Task brief: What lines of the data include the string "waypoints"? Copy them all.

________________________

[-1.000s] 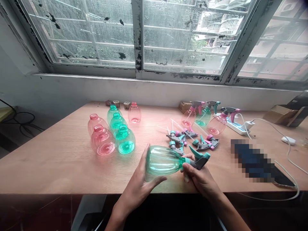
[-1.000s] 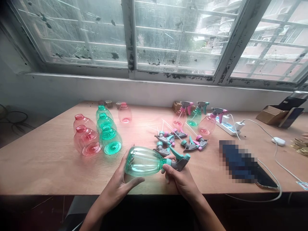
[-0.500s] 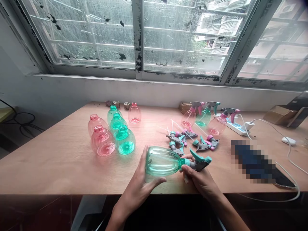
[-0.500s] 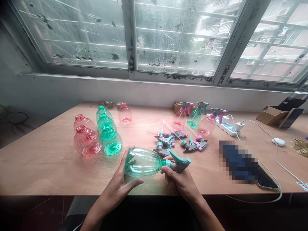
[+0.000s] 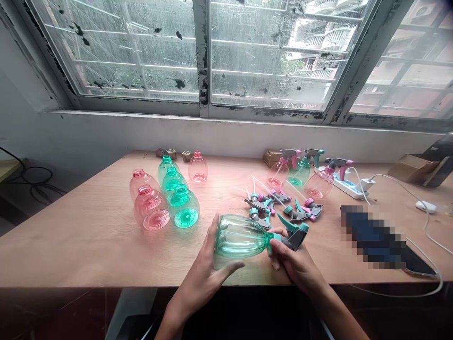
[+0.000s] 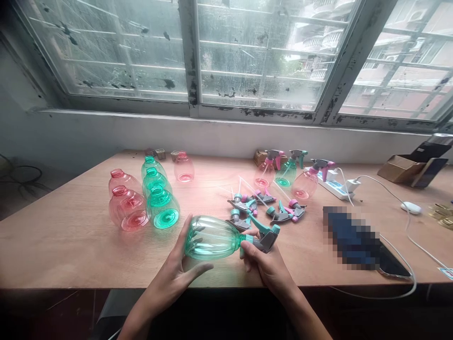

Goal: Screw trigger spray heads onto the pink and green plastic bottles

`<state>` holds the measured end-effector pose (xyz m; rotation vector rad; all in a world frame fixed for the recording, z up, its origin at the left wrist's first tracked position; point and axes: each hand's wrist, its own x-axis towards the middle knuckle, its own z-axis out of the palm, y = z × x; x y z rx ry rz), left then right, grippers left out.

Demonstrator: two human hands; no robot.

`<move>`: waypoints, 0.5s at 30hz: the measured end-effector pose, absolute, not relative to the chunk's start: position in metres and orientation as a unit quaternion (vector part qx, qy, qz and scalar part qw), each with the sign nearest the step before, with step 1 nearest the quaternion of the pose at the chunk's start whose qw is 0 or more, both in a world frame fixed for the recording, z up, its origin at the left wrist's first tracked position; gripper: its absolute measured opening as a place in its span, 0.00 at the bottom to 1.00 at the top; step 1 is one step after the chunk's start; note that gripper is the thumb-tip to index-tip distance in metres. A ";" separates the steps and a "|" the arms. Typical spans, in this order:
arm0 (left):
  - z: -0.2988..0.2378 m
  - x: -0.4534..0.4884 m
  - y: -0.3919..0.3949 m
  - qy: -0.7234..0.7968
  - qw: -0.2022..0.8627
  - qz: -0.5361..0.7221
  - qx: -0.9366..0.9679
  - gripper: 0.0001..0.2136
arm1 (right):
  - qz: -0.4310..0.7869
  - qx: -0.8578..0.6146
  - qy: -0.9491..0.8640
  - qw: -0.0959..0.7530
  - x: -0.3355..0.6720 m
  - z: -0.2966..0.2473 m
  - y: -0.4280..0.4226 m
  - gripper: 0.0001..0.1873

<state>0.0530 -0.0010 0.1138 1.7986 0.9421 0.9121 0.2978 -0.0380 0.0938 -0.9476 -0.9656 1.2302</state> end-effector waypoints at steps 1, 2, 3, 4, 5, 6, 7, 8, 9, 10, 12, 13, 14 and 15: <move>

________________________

Finished exercise:
`<move>`: waypoints, 0.5s at 30hz: the measured end-effector pose, absolute, not relative to the chunk's start: position in metres and orientation as a unit quaternion (vector part qx, qy, qz and scalar part qw), each with the sign nearest the step before, with step 1 nearest the quaternion of the pose at the chunk's start whose qw is 0 or more, both in a world frame fixed for the recording, z up, its origin at the left wrist's first tracked position; gripper: its absolute measured opening as a place in its span, 0.00 at the bottom to 1.00 at the top; step 1 is one step after the chunk's start; note that gripper is the thumb-tip to index-tip distance in metres. A ";" separates the steps and a "|" the arms. Typical spans, in this order:
<state>0.0530 -0.0010 0.1138 1.7986 0.9421 0.9121 0.2978 -0.0380 0.0938 -0.9476 -0.9656 1.2302</state> end-effector waypoints at steps 1, 2, 3, 4, 5, 6, 7, 8, 9, 10, 12, 13, 14 and 15: <move>

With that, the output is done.